▶ _To do_
Return each line of the listing that has the word "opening" in it.

::::

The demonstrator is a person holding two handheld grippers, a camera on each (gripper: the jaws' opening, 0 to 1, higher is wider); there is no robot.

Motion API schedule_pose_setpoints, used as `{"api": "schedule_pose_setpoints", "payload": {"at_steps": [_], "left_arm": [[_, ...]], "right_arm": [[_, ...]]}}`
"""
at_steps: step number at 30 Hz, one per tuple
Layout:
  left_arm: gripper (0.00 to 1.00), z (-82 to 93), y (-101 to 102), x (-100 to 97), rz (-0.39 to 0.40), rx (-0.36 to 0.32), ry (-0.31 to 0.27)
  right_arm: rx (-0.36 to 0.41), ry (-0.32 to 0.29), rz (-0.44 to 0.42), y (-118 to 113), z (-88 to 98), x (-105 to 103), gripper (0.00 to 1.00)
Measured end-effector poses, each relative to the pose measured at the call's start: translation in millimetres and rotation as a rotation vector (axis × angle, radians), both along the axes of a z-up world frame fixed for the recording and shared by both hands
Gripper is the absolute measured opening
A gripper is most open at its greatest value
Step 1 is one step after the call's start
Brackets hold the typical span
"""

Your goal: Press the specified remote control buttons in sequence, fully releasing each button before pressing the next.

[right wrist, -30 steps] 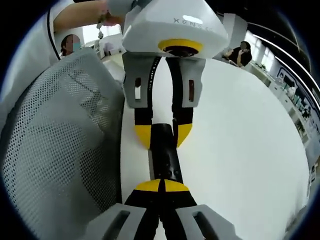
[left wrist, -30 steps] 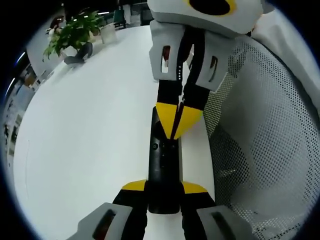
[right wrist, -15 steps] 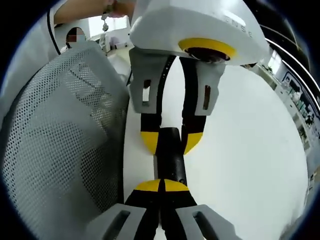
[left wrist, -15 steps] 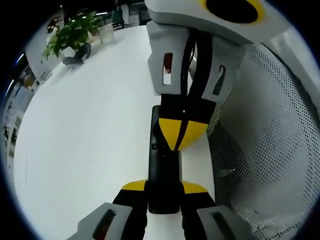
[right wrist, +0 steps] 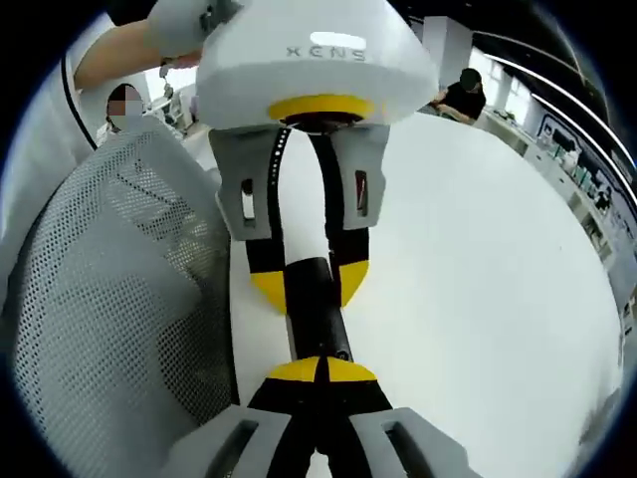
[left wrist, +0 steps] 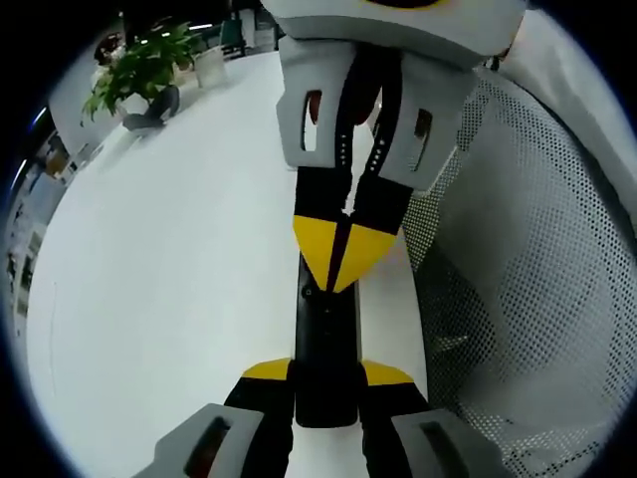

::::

▶ _Problem solution_
The demonstrator is a person holding two handheld grippers, a camera on each (gripper: the jaws' opening, 0 to 1, higher is wider); there is no robot.
Gripper is the absolute measured opening

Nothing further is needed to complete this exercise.